• Exercise directions
Pictures aside, print all of the data below exactly as written.

• Data excerpt
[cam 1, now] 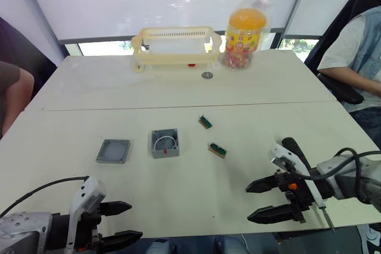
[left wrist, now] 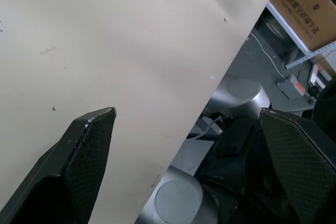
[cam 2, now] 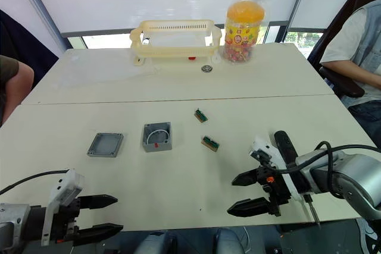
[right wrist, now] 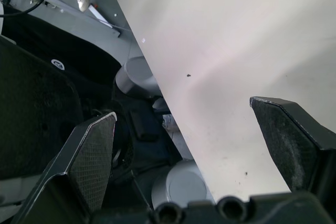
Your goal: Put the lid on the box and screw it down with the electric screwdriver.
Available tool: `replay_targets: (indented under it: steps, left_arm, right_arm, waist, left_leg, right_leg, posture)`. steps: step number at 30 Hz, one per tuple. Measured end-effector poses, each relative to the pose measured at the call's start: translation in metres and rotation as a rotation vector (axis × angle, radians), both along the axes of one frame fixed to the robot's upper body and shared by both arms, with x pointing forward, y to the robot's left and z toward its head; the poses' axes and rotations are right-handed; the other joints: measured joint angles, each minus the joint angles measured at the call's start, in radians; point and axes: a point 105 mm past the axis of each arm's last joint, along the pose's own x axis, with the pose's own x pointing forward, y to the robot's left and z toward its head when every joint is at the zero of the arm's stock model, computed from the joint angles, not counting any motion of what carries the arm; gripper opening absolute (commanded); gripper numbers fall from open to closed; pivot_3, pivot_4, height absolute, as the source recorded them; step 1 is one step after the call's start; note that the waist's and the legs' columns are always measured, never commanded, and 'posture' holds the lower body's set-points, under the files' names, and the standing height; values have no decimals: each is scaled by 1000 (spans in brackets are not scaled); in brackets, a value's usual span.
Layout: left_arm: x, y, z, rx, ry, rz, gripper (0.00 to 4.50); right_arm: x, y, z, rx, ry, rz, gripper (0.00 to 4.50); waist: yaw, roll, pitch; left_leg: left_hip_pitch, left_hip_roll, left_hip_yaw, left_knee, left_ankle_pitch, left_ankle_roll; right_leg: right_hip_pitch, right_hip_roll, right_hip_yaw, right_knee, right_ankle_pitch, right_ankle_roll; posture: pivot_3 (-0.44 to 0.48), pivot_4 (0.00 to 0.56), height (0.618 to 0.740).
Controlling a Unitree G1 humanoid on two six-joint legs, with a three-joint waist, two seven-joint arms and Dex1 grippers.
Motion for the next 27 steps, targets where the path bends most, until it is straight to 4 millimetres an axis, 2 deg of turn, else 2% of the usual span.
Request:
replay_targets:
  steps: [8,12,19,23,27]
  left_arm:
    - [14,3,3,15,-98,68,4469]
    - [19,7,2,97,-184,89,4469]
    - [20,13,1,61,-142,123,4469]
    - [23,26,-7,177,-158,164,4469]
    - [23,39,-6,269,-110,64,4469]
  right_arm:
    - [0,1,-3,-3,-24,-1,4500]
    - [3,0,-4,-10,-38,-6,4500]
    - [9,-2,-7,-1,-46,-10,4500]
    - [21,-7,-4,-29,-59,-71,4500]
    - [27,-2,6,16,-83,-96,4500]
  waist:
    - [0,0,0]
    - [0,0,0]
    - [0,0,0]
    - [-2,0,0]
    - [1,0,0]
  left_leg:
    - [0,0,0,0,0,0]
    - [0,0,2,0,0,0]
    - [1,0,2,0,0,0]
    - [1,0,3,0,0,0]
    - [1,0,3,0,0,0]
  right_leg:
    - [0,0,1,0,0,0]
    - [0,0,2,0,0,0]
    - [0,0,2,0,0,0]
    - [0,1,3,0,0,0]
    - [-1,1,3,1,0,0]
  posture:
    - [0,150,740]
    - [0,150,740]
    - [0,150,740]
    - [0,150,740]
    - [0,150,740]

• Written response
[cam 1, now] 
[left wrist, now] 
[cam 2, now] 
[right wrist, now] 
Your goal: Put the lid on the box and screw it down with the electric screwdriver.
Available tool: `replay_targets: (indented under it: steps, left_arm, right_arm, waist, left_leg, right_leg, posture)`. steps: step number at 30 Hz, one per tuple. Measured end-effector poses, each relative to the pose measured at the call's start: translation in metres and rotation as a rotation vector (axis × angle, radians), both along the axes of one frame fixed to the robot's upper body and shared by both arms, with x pointing forward, y to the robot's left and z toward its head; the poses' axes and rotations are right-handed; the other joints: measured joint angles, each minus the joint angles measured at the call's start, in radians; point and axes: a point 105 mm past the axis of each arm's last joint, along the pose's own x axis, with the pose's own x pointing forward, y to the robot's left and z toward its head when every joint is at the zero of the arm's stock model, computed from the joint angles, not counting any motion of what carries the arm; gripper opening absolute (commanded); gripper numbers fall from open to closed; pivot_3, pivot_4, height absolute, as the source recorded them; step 1 is one step after the call's start; note that the waist's and the legs' columns are always measured, never commanded, and 'posture' holds the lower body's set-points, under the files' names, and the standing height; values have no decimals: each is scaled by 1000 (spans in brackets are not scaled); in brackets, a value's usual span.
Layout: left_arm: x, y, z, rx, ry, rz, gripper (0.00 to 4.50); right_arm: x, y, z, rx, ry, rz, gripper (0.00 to 4.50); waist: yaw, roll, pitch; left_leg: left_hip_pitch, left_hip_roll, left_hip_yaw, left_knee, left_ankle_pitch, left_ankle_roll; right_leg: right_hip_pitch, right_hip_roll, right_hip_yaw, right_knee, right_ankle_pitch, right_ankle_roll; posture: pivot_3 (-0.44 to 0.48), pivot_4 (0.00 to 0.56), height (0.618 to 0.740).
Controlling a Unitree G1 humanoid on two six-joint legs, with a three-joint waist, two seven-joint arms and Dex1 grippers.
Motion for the next 27 steps, targets where the path bends most, until it is straight to 4 millimetres an axis, 2 deg of turn, else 2% of the usual span.
Request:
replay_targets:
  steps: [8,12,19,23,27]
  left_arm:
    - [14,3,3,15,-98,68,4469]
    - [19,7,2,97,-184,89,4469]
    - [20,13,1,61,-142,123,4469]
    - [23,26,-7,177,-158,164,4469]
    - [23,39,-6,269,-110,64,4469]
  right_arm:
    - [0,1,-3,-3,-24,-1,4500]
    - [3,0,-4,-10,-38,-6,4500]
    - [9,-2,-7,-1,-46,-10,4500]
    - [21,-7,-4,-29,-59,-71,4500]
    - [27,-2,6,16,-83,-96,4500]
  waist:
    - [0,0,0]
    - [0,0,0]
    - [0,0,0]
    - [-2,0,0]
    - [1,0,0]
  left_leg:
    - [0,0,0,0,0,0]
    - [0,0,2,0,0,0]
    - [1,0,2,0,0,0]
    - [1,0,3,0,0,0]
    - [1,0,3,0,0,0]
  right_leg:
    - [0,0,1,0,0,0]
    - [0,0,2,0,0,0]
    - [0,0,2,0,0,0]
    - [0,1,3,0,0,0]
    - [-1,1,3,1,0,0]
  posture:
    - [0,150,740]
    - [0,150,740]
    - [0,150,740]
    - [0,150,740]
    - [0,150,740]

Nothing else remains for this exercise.